Endoluminal Pulmonary Artery Banding: Technique, Applications and Results

Chaim Locker, MDa,*, Joseph A. Dearani, MDa, Patrick W. O'Leary, MDb, Francisco J. Puga, MDa

a Division of Cardiovascular Surgery, Mayo Clinic, Rochester, Minnesota
b Division of Pediatric Cardiology, Mayo Clinic, Rochester, Minnesota

Accepted for publication April 14, 2008.

* Address correspondence to Dr Locker, Mayo Clinic, 200 First St SW, Rochester, MN 55905 (Email: lekerlocker.chaim{at}mayo.edu).

Presented at the Fifty-fourth Annual Meeting of the Southern Thoracic Surgical Association, Bonita Springs, FL, Nov 7–10, 2007.

Background: Occasionally pulmonary artery banding is necessary to reduce pulmonary arterial blood flow and pressure in patients who cannot be repaired in a single stage. Traditional extraluminal PAB can be associated with significant morbidity. We describe our technique, applications, and results of endoluminal pulmonary artery banding (EPAB) with and without creation of an aortopulmonary window (APW) for complex cardiac anomalies.

Methods: Thirty-two patients underwent EPAB; 20 patients had simultaneous creation of an APW. Median patient age was 40 days (range, 2 to 3,210); median weight was 3.5 kg (range, 2.4 to 23 kg). Endoluminal pulmonary artery banding fenestrations of 2 to 8 mm were centrally placed in a Dacron patch that was attached circumferentially and intraluminally in the main pulmonary artery. Fenestrations were sized by presence of APW and patient weight. Thirty-one of 32 patients underwent associated cardiac procedures. The mean follow-up period was 2.6 years (range, 0 to 15.5).
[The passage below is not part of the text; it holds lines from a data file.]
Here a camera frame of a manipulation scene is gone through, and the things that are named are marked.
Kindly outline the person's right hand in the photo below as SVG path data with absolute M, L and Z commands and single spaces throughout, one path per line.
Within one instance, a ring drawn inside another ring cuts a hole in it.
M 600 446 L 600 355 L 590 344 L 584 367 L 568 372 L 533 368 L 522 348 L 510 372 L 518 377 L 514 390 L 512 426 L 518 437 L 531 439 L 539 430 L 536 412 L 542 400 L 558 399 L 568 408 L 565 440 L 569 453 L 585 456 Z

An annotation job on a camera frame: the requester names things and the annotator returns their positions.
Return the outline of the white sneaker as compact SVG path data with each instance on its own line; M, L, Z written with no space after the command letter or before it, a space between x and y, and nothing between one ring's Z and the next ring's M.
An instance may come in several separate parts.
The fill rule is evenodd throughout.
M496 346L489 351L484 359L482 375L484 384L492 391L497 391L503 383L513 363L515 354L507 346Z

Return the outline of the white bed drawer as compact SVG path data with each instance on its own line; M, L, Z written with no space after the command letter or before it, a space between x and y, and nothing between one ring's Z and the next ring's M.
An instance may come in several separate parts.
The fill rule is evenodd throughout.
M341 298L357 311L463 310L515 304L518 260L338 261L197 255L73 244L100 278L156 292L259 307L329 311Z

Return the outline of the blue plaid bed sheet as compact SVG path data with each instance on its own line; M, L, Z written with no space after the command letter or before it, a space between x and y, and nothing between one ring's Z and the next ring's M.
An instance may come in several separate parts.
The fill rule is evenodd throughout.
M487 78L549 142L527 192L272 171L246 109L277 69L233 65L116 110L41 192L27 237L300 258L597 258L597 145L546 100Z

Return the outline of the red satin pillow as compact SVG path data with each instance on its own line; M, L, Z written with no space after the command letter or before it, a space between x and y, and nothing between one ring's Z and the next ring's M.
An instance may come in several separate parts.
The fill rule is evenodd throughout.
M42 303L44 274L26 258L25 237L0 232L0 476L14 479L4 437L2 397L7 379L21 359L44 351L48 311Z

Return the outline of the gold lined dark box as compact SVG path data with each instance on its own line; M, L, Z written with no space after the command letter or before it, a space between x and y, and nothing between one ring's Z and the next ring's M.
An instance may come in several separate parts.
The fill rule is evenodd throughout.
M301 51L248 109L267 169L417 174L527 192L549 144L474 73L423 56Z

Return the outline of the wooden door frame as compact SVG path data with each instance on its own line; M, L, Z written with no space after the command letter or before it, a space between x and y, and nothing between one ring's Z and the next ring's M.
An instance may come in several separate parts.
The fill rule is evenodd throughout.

Results: Overall early mortality was 31% (10 of 32); 8% in EPAB alone (1 of 12) and 45% for EPAB+APW (9 of 20). Of the early deaths, 7 of 10 had severe, preoperative ventricular dysfunction. There was 1 early EPAB-related complication requiring band revision for relief of partial obstruction of the APW. At hospital dismissal, the mean pressure gradient after EPAB was 55.1 ± 8.4 mm Hg as assessed by echocardiography. No patient experienced distal pulmonary hypertension, distortion, or band occlusion. There were 6 late deaths. At late follow-up, 5 patients underwent band revision, and complete repair was accomplished in 10 patients.

Conclusions: Endoluminal pulmonary artery banding provided a consistently effective and durable reduction in pulmonary arterial blood flow with no pulmonary artery distortion. Early mortality was low for EPAB alone. Endoluminal pulmonary artery banding alone is preferred when controlled pulmonary blood flow and cardiopulmonary bypass are required to address intracardiac abnormalities. The role of EPAB with APW needs to be defined.